• Exercise: Return the run of lines below that opens with the line containing "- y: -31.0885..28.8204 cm" and closes with the line containing "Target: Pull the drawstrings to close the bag", keeping each one exact.

Collected data:
-=-=-
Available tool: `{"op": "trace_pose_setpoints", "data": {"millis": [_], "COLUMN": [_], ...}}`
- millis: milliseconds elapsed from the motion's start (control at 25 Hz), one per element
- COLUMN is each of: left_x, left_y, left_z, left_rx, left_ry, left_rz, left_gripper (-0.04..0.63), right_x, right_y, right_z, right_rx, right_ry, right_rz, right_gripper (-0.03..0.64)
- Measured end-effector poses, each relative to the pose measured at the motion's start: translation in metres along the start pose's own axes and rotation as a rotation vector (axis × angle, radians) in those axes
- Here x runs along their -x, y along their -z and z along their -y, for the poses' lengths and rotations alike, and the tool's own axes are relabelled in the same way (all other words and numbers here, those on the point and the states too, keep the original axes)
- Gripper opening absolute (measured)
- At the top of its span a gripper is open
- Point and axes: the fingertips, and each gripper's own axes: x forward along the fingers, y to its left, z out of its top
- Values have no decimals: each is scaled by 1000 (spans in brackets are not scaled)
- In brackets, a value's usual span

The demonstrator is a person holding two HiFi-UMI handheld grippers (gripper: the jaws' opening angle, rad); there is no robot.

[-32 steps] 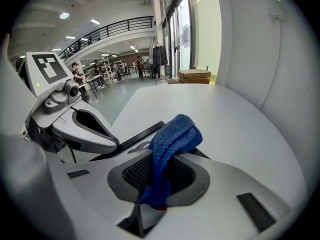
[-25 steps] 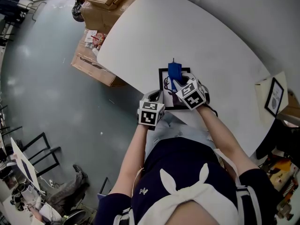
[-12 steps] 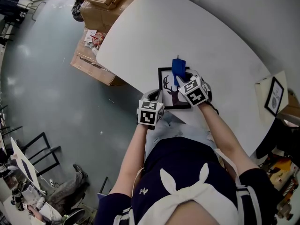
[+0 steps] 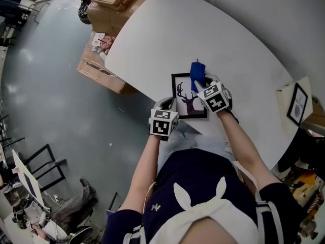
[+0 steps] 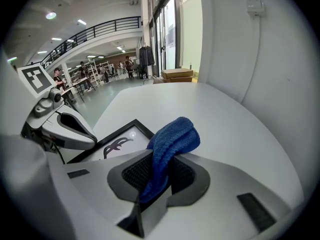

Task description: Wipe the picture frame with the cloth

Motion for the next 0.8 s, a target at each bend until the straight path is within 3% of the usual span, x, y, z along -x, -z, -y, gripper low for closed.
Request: {"op": "trace_pose_setpoints", "data": {"millis": [800], "left_x": [-1], "left_y": [0], "left_z": [-1], "left_rx": [8], "left_ry": [-4], "left_rz": [6], "left_gripper": [3], "right_x": [5], "right_y": [4], "right_z": [6], "right_rx": [-124], "right_ry": [-30], "right_rz": [28], "right_gripper": [67]}}
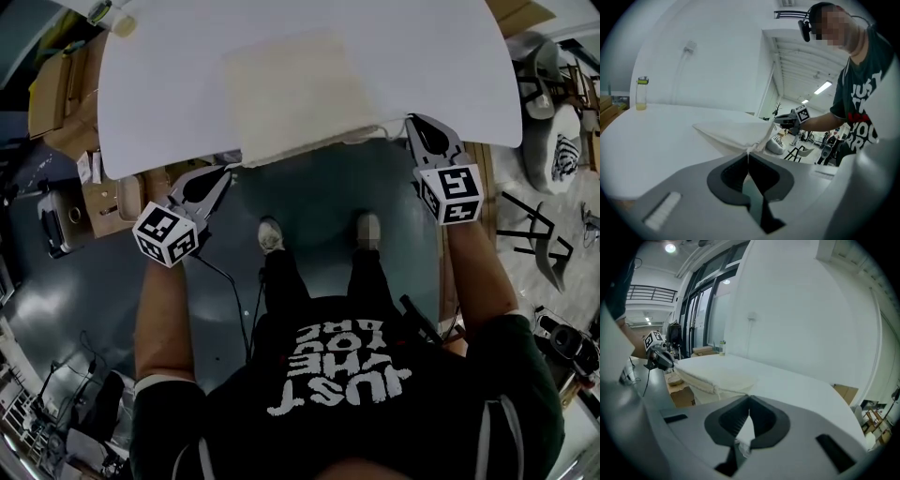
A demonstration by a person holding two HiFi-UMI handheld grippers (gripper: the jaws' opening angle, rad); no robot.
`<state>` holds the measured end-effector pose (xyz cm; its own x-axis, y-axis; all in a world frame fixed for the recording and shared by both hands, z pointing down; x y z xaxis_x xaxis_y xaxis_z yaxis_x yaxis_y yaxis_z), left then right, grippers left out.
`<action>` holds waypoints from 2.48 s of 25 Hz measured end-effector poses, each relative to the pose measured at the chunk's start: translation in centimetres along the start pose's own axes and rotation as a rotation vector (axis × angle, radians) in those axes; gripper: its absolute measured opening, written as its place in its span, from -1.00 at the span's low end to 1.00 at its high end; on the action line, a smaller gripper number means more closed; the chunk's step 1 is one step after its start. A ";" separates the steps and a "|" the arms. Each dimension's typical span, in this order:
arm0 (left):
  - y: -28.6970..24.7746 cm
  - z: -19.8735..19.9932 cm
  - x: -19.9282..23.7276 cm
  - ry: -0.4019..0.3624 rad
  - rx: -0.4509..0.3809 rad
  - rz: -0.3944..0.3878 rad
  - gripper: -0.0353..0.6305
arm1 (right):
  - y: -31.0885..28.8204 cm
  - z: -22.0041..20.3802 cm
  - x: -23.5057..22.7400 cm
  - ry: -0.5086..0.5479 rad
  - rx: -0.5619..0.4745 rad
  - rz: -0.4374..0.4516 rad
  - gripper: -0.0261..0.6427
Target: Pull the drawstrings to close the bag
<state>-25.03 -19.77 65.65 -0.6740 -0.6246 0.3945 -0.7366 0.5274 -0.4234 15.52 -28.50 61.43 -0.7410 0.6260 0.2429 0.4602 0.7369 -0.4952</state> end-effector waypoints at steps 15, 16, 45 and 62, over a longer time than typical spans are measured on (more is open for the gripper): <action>2.1 9.9 -2.2 -0.190 -0.183 0.238 -0.86 | 2.2 5.4 -2.4 0.116 -0.041 -0.119 -0.89; 2.4 10.9 -2.6 -0.207 -0.193 0.243 -0.86 | 2.7 6.1 -2.7 0.126 -0.052 -0.129 -0.89; 18.4 37.7 -14.2 -0.640 -0.464 0.366 -0.86 | 17.2 34.4 -8.6 0.439 -0.409 -0.375 -0.89; 22.8 46.9 -18.0 -0.749 -0.566 0.405 -0.86 | 22.6 43.9 -10.9 0.501 -0.541 -0.458 -0.89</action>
<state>-27.03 -23.48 10.63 -0.8129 -0.4365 -0.3857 -0.5108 0.8523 0.1121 12.54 -29.83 11.01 -0.6660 0.1828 0.7232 0.4325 0.8846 0.1747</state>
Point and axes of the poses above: the fingertips, and each gripper's own axes: y backward along the fingers, x to its left, z out of its top, the point moved 8 cm from there along y, backward along the fingers, and after that the axes turned 6 degrees about y, right-handed, at the moved point
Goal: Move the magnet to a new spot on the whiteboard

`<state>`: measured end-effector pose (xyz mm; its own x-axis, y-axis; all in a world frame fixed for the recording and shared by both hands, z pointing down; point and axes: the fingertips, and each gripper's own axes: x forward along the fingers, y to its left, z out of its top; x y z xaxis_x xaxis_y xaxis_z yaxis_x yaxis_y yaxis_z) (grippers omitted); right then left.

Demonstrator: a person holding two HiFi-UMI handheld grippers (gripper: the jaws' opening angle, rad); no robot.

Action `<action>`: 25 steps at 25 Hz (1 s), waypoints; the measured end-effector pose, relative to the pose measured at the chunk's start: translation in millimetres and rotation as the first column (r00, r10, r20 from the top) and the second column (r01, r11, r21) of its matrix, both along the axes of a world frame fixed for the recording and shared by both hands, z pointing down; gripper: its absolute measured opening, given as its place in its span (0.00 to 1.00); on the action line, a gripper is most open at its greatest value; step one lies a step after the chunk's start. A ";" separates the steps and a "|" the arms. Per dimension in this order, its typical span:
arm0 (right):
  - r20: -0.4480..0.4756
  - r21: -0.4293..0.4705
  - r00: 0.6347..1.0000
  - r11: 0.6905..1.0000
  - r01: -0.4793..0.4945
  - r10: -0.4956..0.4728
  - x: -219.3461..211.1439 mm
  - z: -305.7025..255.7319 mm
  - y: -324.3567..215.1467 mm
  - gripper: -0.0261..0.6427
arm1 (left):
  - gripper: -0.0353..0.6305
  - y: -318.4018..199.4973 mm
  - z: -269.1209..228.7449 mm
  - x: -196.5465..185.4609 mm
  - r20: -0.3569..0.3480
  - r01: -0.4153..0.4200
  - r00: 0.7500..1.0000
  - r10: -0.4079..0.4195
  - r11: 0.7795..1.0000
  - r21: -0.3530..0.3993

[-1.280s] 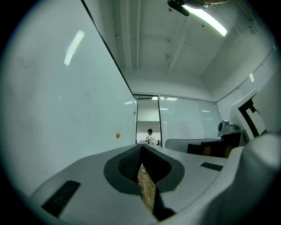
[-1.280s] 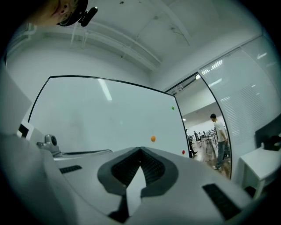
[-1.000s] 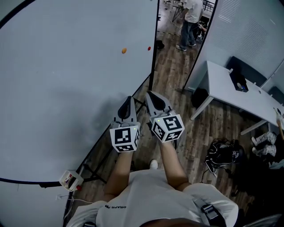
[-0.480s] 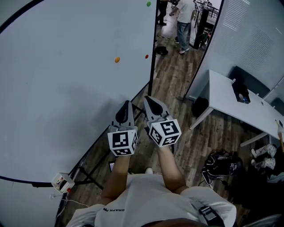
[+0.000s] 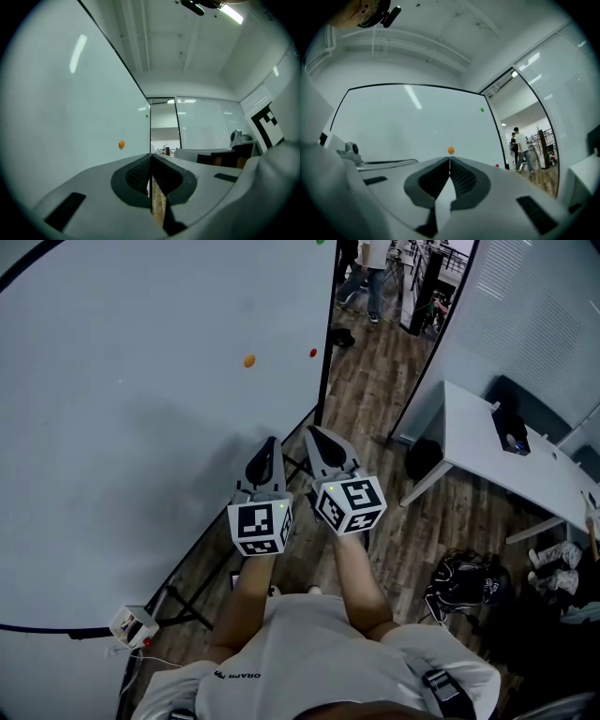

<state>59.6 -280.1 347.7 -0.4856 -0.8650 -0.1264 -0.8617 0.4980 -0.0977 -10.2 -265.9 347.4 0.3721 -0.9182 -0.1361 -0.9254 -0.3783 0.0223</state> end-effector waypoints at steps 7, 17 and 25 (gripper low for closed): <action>-0.019 0.008 1.000 1.000 0.013 -0.013 -3.2 -6.7 -25.3 0.06 | 0.06 -19.0 -10.1 -3.6 0.000 0.002 1.000 -0.002 1.000 0.031; 0.007 0.001 0.996 0.996 0.087 -0.087 -15.9 -7.3 -56.6 0.06 | 0.06 -34.5 -2.3 -13.8 0.005 0.022 1.000 -0.023 0.999 0.025; -0.012 0.001 0.992 0.992 0.123 -0.123 -36.3 -1.6 -77.6 0.06 | 0.06 -39.7 1.9 -26.8 -0.024 0.037 0.999 -0.036 0.999 0.016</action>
<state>23.2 -357.6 346.2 -0.5895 -0.7986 -0.1212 -0.7952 0.6002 -0.0865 -37.0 -305.6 349.3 0.3347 -0.9287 -0.1595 -0.9379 -0.3447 0.0390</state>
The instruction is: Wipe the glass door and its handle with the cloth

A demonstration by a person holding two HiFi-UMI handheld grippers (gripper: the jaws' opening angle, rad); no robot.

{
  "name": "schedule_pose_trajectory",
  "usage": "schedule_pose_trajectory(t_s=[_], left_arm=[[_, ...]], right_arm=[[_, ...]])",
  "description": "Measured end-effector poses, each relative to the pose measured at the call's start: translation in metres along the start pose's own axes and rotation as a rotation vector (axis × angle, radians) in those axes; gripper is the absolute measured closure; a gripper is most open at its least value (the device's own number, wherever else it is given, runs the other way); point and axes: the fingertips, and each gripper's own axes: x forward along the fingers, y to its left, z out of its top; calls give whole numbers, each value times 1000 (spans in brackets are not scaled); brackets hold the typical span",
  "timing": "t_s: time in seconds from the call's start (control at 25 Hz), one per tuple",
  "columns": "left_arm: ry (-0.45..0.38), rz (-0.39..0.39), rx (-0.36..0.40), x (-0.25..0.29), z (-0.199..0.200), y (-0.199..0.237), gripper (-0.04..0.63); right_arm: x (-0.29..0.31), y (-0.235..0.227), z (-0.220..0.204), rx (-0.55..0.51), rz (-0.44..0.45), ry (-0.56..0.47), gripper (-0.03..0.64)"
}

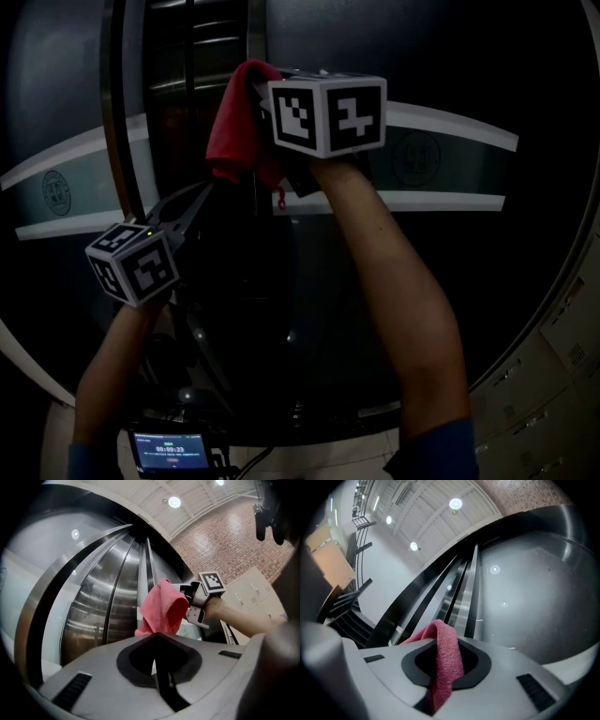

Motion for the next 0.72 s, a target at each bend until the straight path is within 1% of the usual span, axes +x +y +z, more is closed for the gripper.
schedule_pose_trajectory(t_s=[0.12,0.28,0.4,0.56,0.72], left_arm=[[11,-13,3,-6,-11,-2,586],[33,-35,52,-23,-24,-12,586],[63,-48,72,-33,-42,-18,586],[99,-59,59,-48,-66,-18,586],[92,-56,81,-56,-80,-18,586]], right_arm=[[-14,9,-32,3,-22,17,582],[-44,22,-78,-25,-80,47,583],[-69,32,-120,-8,-124,79,583],[-95,53,-186,81,-157,131,583],[-124,71,-248,231,-190,155,583]])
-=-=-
• Task answer:
  - y: -31.0885..28.8204 cm
  - z: -22.0041..20.3802 cm
  - x: -23.5057..22.7400 cm
  - ry: -0.5086..0.5479 rad
  - rx: -0.5619..0.4745 rad
  - rz: -0.4374..0.4516 rad
  - gripper: -0.0261..0.6427
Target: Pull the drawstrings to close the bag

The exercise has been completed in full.